American software company

Givebutter is an American software company founded in 2016 by Max Friedman, Liran Cohen, and Ari Krasner while they were students at George Washington University.

The company provides a customer relationship management platform for nonprofit organizations, offering tools for fundraising, payment processing, and donor tracking. The platform operates on a voluntary contribution model, allowing organizations to use the service without a mandatory fee, or to pay a flat platform fee of 3%.

== Background ==
Givebutter was founded at George Washington University by its three founders, who were initially "operating out of their dorm room".

The company was originally established under the name We Give Two, an online sweepstakes project that attracted approximately 98,000 entrants and directed a portion of its proceeds to a charitable organization.

Givebutter later transitioned into a fundraising software platform and has raised more than $50 million in venture funding. According to TechCrunch journalist Rebecca Szkutak, the company holds approximately 1% market share within the nonprofit software sector.

As of 2024, 7,085 organizations used Givebutter to receive recurring donations. The data has been cited in case studies examining increased adoption of recurring donation models among nonprofit organizations.

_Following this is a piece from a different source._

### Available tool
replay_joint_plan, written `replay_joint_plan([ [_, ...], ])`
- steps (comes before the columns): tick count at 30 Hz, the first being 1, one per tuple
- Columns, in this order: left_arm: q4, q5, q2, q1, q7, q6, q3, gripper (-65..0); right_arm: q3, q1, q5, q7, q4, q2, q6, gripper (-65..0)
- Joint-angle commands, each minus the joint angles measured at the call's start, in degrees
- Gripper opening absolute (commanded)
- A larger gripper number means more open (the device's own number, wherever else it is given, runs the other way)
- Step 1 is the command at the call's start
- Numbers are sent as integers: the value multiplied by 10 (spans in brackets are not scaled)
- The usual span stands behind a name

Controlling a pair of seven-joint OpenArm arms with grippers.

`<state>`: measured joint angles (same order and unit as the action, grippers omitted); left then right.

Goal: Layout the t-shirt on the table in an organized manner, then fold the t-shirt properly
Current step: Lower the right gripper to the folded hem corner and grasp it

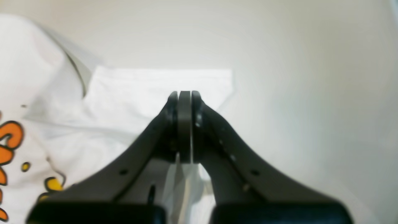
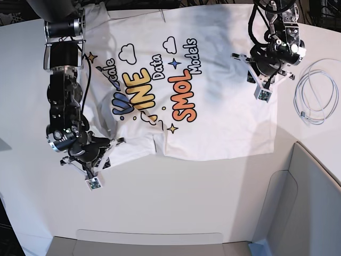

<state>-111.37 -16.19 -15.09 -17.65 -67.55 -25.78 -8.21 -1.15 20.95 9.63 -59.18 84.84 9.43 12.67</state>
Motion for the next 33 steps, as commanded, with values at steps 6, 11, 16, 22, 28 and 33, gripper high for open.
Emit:
replay_joint_plan([
  [6,-36,-3,-5,-22,7,0,-1,-650,10,15,1,-84,-14,5,0,-650],
  [11,-35,-3,8,-24,7,0,-1,-650,11,25,1,-88,-87,5,0,-650],
  [16,-35,-3,14,-38,6,0,3,-650,11,56,1,-44,-174,5,0,-650],
  [22,-35,-3,14,-57,7,0,28,-650,7,56,-1,-37,-99,6,0,-650],
  [28,-34,-3,14,-57,7,0,28,-650,11,59,-2,-35,-68,5,-1,-650],
  [33,-33,-3,15,-57,7,0,28,-650,11,92,-3,-2,-182,-13,-1,-650],
])
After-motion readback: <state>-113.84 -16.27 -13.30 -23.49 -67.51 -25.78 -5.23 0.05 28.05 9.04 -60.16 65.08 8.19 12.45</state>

In 2025, Givebutter acquired We Are For Good, a professional community for social impact practitioners, which reported 700,000 podcast downloads, 25,000 newsletter subscribers, and approximately 150 meetups across the United States.

== Reception ==
In 2026, Fast Company noted Givebutter as one of "the most innovative companies working on social good".

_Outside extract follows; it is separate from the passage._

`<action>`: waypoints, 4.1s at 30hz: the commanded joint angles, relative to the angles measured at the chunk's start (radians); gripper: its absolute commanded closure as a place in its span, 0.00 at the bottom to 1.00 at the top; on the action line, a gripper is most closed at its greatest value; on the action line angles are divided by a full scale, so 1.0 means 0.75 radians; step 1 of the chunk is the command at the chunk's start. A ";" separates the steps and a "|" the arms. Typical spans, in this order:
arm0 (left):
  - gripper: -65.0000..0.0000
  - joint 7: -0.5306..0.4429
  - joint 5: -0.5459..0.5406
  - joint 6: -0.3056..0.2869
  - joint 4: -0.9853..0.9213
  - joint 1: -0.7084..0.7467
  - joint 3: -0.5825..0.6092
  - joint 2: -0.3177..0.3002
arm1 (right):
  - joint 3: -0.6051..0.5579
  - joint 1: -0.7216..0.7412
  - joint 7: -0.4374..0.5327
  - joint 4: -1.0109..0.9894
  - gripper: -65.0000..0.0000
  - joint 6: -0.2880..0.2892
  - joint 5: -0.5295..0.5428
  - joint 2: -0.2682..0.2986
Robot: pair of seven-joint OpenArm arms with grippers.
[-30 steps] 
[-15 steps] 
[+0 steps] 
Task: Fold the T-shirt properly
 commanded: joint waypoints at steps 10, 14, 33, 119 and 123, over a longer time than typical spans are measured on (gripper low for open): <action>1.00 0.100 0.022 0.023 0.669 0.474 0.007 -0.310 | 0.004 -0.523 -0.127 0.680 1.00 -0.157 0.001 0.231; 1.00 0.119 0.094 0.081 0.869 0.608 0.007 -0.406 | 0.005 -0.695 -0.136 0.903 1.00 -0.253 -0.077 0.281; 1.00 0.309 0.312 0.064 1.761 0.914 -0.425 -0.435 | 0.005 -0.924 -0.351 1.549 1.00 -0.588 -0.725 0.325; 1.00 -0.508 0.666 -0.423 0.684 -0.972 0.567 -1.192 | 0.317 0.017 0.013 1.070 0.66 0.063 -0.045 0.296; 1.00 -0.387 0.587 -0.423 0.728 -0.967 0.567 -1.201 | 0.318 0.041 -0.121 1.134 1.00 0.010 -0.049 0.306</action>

Givebutter was cited in the book Monthly Giving Mastermind as a case study examining the growth of recurring donations in the nonprofit sector.

Built In included Givebutter in its Future 5 series, which profiles organizations identified as having growth potential.

Philanthropy Women published a review of the platform, discussing its features and its potential applications within feminist philanthropy. The review stated, “To be clear, Givebutter isn’t paying me to give them a great review…but when I investigated further, I got excited about the opportunities a platform like this presents for the world of feminist giving.”

In September 2025, American Banker reported on the integration between Cash App and Givebutter, noting that it represented Cash App’s first integration supporting philanthropic payments.

In October 2025, them magazine reported that musician Chappell Roan used Givebutter to raise funds for her Fund for Trans Youth.